Beauty Is In The Eyes of the Beer Holder

First there was Will – The patent lawyer, very proud of his Portuguese heritage. A little too short for my taste but cute. We went out on about three "good" dates. In the middle of the fourth one he mentioned, in the most nonchalant manner possible, not to get my hopes up because he had several first dates the following week. Of course. Then there was Brandon. He was the diabetic photographer that conveniently left his watch in my apartment forcing a second encounter. He also conveniently disappeared after such encounter. Craig was very interesting. After pursuing me decided that he would not go out with me because “I’m an independent liberal aggressive”. I’m sorry I just don’t have any witty comment to that at this moment.

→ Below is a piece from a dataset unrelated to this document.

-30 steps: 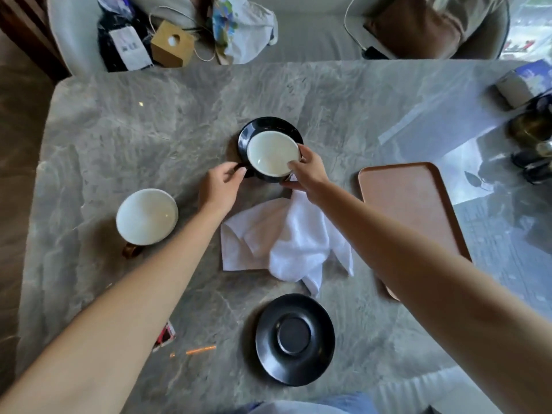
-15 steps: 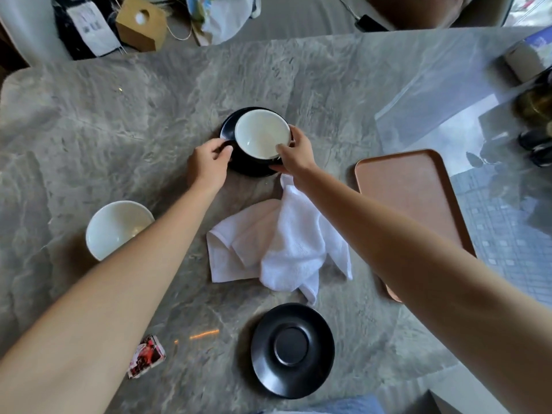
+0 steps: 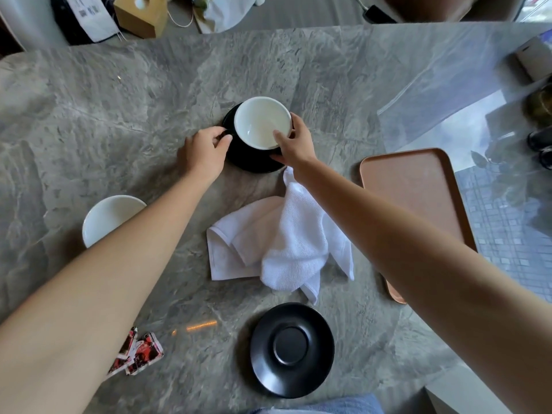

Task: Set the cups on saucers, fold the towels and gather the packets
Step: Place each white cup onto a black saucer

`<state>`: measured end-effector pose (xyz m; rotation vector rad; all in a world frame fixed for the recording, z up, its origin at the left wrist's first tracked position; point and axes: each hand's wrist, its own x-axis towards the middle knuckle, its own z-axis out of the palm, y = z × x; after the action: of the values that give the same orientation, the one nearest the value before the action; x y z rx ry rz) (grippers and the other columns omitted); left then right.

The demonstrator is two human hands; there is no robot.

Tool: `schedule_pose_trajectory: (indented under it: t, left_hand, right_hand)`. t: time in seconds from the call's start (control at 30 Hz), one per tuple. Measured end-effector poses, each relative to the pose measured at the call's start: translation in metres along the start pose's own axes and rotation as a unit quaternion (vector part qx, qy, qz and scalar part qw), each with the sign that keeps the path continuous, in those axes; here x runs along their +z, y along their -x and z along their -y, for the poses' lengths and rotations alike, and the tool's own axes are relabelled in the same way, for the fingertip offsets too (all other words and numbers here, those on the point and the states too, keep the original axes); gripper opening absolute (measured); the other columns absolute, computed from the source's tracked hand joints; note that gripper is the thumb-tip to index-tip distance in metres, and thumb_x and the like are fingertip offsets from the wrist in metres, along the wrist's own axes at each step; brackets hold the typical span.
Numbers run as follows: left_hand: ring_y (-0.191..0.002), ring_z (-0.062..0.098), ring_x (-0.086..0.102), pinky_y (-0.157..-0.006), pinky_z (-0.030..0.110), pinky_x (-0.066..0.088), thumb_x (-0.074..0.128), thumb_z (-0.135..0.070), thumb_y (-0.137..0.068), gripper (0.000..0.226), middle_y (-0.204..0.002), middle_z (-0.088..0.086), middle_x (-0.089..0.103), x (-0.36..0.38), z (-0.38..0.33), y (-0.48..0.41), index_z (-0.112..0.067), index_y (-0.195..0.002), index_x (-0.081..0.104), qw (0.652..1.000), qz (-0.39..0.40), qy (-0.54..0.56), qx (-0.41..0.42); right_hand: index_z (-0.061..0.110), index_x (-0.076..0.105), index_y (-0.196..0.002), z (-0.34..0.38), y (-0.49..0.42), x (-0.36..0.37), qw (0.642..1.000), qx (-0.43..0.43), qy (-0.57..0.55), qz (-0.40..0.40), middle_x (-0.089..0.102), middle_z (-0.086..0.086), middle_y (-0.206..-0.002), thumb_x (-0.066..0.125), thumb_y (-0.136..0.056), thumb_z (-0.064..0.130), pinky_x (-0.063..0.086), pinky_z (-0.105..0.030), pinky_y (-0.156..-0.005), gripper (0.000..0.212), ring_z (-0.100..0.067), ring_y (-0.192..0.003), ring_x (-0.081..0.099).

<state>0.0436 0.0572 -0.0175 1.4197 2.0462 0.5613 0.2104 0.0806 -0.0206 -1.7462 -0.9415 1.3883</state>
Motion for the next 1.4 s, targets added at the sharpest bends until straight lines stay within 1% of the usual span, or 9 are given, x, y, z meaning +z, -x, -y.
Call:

I switched online dating sites since I felt that one was just plain cheating me out of my money and found Vince. Wow did that date fall flat. There was ZERO chemistry but he insisted in taking me home at the end of the night to make out with me. As I walked my tequila drunken ass out of the bar and hailed a cab he begged me to stay. I swear he begged. Steve no. 1 kept staring at my chest all night long in a posh bar at the Thompson Hotel downtown. He also kept sticking his tongue in my ear. Guys, newsflash. Not all women like the whole tongue-in-ear approach. It’s a, um, “sticky” subject to say the least. Try before you buy. “Justsayin”. Then there was Adam. After a complete day of flirting and chatting did not want to meet me because I was a divorcee. Yes, I’m divorced; I’m not a leper. Around Thanksgiving he sent me a text and we met. I barely recognized him. His pictures were 40lbs and10 years ago. There were apparently no mirrors in his apartment or he had a Crayola box complex since he was wearing a gold (yes GOLD) puffer, brown jeans and bright green puma sneakers. He looked like something out of an MC Hammer video.

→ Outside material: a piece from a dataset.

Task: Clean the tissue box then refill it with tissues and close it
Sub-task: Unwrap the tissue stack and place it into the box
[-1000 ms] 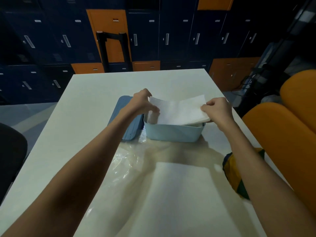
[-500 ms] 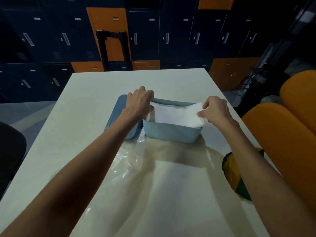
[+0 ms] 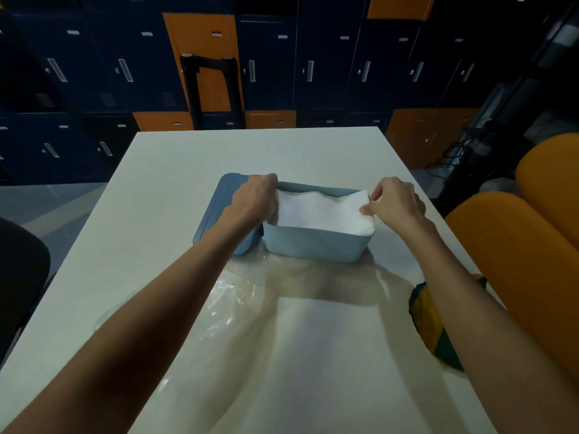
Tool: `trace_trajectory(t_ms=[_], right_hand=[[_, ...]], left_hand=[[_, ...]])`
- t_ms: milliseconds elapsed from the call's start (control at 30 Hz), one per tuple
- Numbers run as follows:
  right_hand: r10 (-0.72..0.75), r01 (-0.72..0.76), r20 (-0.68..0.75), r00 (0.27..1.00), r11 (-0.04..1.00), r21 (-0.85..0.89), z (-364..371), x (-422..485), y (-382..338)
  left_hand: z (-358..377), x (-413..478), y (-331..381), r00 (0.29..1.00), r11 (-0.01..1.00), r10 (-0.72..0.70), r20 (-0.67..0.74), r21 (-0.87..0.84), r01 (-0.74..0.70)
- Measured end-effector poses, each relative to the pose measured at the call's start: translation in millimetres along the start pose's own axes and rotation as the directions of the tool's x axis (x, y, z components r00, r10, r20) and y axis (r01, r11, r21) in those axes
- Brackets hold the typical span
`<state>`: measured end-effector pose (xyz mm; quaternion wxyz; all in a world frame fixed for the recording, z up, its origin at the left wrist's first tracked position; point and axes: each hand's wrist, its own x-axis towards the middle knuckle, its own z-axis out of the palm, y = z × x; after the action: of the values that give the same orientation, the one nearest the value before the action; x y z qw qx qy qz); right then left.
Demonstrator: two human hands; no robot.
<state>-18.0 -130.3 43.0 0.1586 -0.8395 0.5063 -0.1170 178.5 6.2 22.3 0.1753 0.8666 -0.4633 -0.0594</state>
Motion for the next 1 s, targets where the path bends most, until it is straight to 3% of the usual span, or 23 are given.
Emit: trace_trajectory(t_ms=[67, 133, 167, 300, 367, 500, 700, 900, 1000], right_hand=[[-0.1, 0.098, -0.09, 0.991, 0.995, -0.027, -5, -1, -3], [-0.228, 0.229, -0.073, 0.971, 0.973, 0.015, -6, -4, -10], [-0.264, 0.264, 0.002, 0.964, 0.964, 0.034, -4, -6, -13], [-0.162, 0.218, 0.324, 0.932, 0.965, -0.144, 7, -7, -21], [-0.139, 0.246, 0.357, 0.924, 0.93, -0.274, 15, -4, -24], [-0.123, 0.28, 0.391, 0.912, 0.884, -0.374, 19, -3, -31], [-0.108, 0.3, 0.433, 0.895, 0.863, -0.406, 24, 5, -33], [-0.155, 0.288, 0.389, 0.908, 0.905, -0.313, 19, 0, -28], [-0.145, 0.242, 0.375, 0.916, 0.944, -0.226, 11, -1, -28]], left_hand=[[0, -1, 9, 0.986, 0.989, 0.143, -0.086, 0.038, -0.14], [-1, -3, 17, 0.966, 0.964, 0.258, 0.011, 0.071, -0.258], [-1, -5, 20, 0.959, 0.956, 0.263, 0.104, 0.103, -0.274], [-4, -9, 33, 0.954, 0.892, 0.144, 0.263, 0.382, -0.24], [-2, -8, 41, 0.95, 0.853, 0.119, 0.288, 0.46, -0.246], [2, -3, 48, 0.946, 0.803, 0.082, 0.315, 0.542, -0.25], [5, 5, 36, 0.939, 0.81, 0.112, 0.324, 0.518, -0.276], [2, 0, 30, 0.941, 0.864, 0.185, 0.282, 0.41, -0.293], [-2, -1, 19, 0.946, 0.912, 0.153, 0.285, 0.327, -0.246]])
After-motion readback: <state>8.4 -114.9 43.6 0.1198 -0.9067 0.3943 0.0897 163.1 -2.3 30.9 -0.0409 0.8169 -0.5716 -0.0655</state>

Adam no.2 I saw for two dates. His texts and messages differed radically from his in person conversations. He never kissed, hugged me or anything of the sort. To this day I believe his twin brother or his friend texted me while he met up with me at the bar. Needless to say he followed in diabetic photog boy’s steps and pulled a Houdini.  

Then there was Sebastian, the French Canadian guy. Ah Seb. He asked for my laptop to check his work email. I didn’t think twice about it so I close a few windows and handed it over as I proceeded to get ready for brunch. I was thoroughly enjoying that succulent bite of my blueberry goodness when his phone beeped. He was laughing. He had a funny facebook post. It read: “You are hot!” Wait, that post was from me he informed me.  As I suddenly assessed the situation my eyes widened, my face turned beet red, my stomach turned upside down and my fork fell, the cheap metal resonating on the beige plate, sinking into a pool of syrup. I was in awe, in shock, appalled that he had dared logged into my facebook account, friended me, written on his wall ‘you are hot’ and thought it was hilarious.  As I stood up, mid bite and left him laughing in the diner I realized stupidity has no boundaries. I don’t remember blueberry pancakes as fondly anymore.

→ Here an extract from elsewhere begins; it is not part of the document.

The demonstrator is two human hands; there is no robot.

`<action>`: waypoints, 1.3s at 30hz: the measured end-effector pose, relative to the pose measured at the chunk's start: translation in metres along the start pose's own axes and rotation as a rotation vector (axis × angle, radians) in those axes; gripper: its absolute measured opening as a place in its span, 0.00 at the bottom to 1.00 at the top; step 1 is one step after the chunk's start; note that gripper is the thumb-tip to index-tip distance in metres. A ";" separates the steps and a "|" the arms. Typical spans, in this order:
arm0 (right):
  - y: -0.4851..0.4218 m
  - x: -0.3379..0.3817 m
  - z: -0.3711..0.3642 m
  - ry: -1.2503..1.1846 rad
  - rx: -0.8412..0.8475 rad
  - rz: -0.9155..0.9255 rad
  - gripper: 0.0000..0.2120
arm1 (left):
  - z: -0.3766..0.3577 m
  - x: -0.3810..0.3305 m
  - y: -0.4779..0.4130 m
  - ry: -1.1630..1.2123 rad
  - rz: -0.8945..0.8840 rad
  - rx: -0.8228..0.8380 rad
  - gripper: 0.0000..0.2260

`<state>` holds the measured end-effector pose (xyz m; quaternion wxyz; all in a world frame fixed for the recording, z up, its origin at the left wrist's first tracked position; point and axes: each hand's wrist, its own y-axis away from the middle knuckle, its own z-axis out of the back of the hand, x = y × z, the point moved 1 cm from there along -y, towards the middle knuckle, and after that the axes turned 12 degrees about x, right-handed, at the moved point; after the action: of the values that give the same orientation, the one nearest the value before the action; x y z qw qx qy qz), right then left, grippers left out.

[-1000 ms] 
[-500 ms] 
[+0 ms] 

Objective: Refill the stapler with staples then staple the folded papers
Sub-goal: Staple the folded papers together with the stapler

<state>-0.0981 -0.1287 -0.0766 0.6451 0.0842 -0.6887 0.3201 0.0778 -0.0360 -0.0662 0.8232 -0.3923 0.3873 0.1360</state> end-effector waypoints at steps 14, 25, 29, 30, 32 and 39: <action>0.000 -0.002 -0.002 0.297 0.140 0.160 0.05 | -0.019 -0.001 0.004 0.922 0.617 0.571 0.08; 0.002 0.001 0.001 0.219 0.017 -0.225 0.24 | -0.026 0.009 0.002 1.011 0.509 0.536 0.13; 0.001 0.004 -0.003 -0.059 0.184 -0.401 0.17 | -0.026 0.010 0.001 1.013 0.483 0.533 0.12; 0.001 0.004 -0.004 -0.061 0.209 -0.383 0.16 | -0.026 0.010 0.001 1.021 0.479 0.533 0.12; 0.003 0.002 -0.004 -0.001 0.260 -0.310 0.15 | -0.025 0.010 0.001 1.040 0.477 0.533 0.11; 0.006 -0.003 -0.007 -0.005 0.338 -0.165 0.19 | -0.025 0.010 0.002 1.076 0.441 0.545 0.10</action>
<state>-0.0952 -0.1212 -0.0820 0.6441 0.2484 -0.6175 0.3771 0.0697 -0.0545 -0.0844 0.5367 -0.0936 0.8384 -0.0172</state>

Daniel was the third of The Houdini Club. He’s not worthy of commentary. Neil would booty call without ever having met me. He thought he was all that and then some. He didn’t live up to the hype. He had bad breath, small teeth and a big nose. George got way too drunk on our date. His shirt was black, unbuttoned almost to his navel and I had this sudden urge to button it all up and choke him with it. I couldn’t stand the sight of shaved chest hair. And leather jewelry. I decided to get in a cab at the end of the night, as he was clearly upset. I, however, did not know how upset he was until I received three or more texts with some variation or other of “you suck. You left me”. And yet he wonded why I decided to disappear. This, my friends, is the only time I decided to play Houdini. After a man insults you, I think you earn a spot in the club.  

I am calmly sitting on my bed taking off my makeup when my phone beeps. It was Steve who decides it’s kosher to send me a message at the end of our fist date that reads, (and I’m not kidding) “is it ok if I tell you that I want to fuck you?”  Then there is Joshua the lawyer with the worst possible haircut I’ve ever seen. As he is turning every possible shade of red in the spectrum the word “divorced” is coming out of my mouth and I’m thinking I’m going to need to perform the Heimlich in a second or two.  I swear his hair stood 4” tall. I still can’t get over that.   
Michael was so good-looking I was skeptical. There’s something about men that are prettier than you that make you wonder. He made me go all the way downtown because it was close to his gym, sat down, chugged 2 beers and left one hour later after talking about his daughter nonstop and paying no attention whatsoever to me.  I call him the 2-beer wonder. I think it took me a week to recover from that. The last one of the first batch was Jason, the really sweet corporate lawyer. The guy was adorable but is the worst kisser in the world. I’m sorry hon but kissing is so important.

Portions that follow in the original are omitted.